Collected data >>
⟨

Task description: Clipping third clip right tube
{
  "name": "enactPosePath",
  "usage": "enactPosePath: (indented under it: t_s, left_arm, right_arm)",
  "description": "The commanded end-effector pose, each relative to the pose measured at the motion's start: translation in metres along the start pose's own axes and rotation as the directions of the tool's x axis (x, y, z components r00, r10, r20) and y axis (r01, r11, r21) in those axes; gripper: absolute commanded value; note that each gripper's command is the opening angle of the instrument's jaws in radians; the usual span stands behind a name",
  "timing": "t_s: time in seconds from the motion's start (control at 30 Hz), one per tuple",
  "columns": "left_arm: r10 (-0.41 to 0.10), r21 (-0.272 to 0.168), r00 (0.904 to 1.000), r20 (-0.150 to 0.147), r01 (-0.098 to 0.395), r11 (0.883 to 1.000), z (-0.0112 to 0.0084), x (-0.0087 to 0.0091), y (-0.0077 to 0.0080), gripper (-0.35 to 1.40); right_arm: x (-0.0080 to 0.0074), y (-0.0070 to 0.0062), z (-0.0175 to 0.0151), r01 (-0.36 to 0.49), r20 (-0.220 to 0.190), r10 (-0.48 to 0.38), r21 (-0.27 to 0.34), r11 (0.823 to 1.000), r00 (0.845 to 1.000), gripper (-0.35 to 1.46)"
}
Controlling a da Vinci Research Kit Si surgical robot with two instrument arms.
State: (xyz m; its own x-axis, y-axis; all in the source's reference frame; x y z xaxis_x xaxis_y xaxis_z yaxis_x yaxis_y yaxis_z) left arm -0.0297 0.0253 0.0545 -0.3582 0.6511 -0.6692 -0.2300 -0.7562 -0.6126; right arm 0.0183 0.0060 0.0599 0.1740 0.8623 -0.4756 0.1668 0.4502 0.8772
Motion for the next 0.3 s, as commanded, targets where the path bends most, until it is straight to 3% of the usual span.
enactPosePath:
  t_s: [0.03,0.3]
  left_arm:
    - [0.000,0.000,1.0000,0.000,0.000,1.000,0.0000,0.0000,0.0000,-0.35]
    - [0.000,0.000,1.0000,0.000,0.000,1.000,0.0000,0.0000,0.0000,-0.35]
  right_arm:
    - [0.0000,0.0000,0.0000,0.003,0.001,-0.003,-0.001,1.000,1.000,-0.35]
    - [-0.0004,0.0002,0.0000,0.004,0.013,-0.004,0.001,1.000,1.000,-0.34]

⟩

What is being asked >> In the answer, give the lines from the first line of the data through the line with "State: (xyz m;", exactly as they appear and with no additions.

Answer to this exercise >>
Task description: Clipping third clip right tube
{
  "name": "enactPosePath",
  "usage": "enactPosePath: (indented under it: t_s, left_arm, right_arm)",
  "description": "The commanded end-effector pose, each relative to the pose measured at the motion's start: translation in metres along the start pose's own axes and rotation as the directions of the tool's x axis (x, y, z components r00, r10, r20) and y axis (r01, r11, r21) in those axes; gripper: absolute commanded value; note that each gripper's command is the opening angle of the instrument's jaws in radians; the usual span stands behind a name",
  "timing": "t_s: time in seconds from the motion's start (control at 30 Hz), one per tuple",
  "columns": "left_arm: r10 (-0.41 to 0.10), r21 (-0.272 to 0.168), r00 (0.904 to 1.000), r20 (-0.150 to 0.147), r01 (-0.098 to 0.395), r11 (0.883 to 1.000), z (-0.0112 to 0.0084), x (-0.0087 to 0.0091), y (-0.0077 to 0.0080), gripper (-0.35 to 1.40); right_arm: x (-0.0080 to 0.0074), y (-0.0070 to 0.0062), z (-0.0175 to 0.0151), r01 (-0.36 to 0.49), r20 (-0.220 to 0.190), r10 (-0.48 to 0.38), r21 (-0.27 to 0.34), r11 (0.823 to 1.000), r00 (0.845 to 1.000), gripper (-0.35 to 1.46)"
}
Controlling a da Vinci Research Kit Si surgical robot with two instrument arms.
State: (xyz m; its own x-axis, y-axis; all in the source's reference frame; x y z xaxis_x xaxis_y xaxis_z yaxis_x yaxis_y yaxis_z) left arm -0.0297 0.0253 0.0545 -0.3582 0.6511 -0.6692 -0.2300 -0.7562 -0.6126; right arm 0.0183 0.0060 0.0599 0.1740 0.8623 -0.4756 0.1668 0.4502 0.8772

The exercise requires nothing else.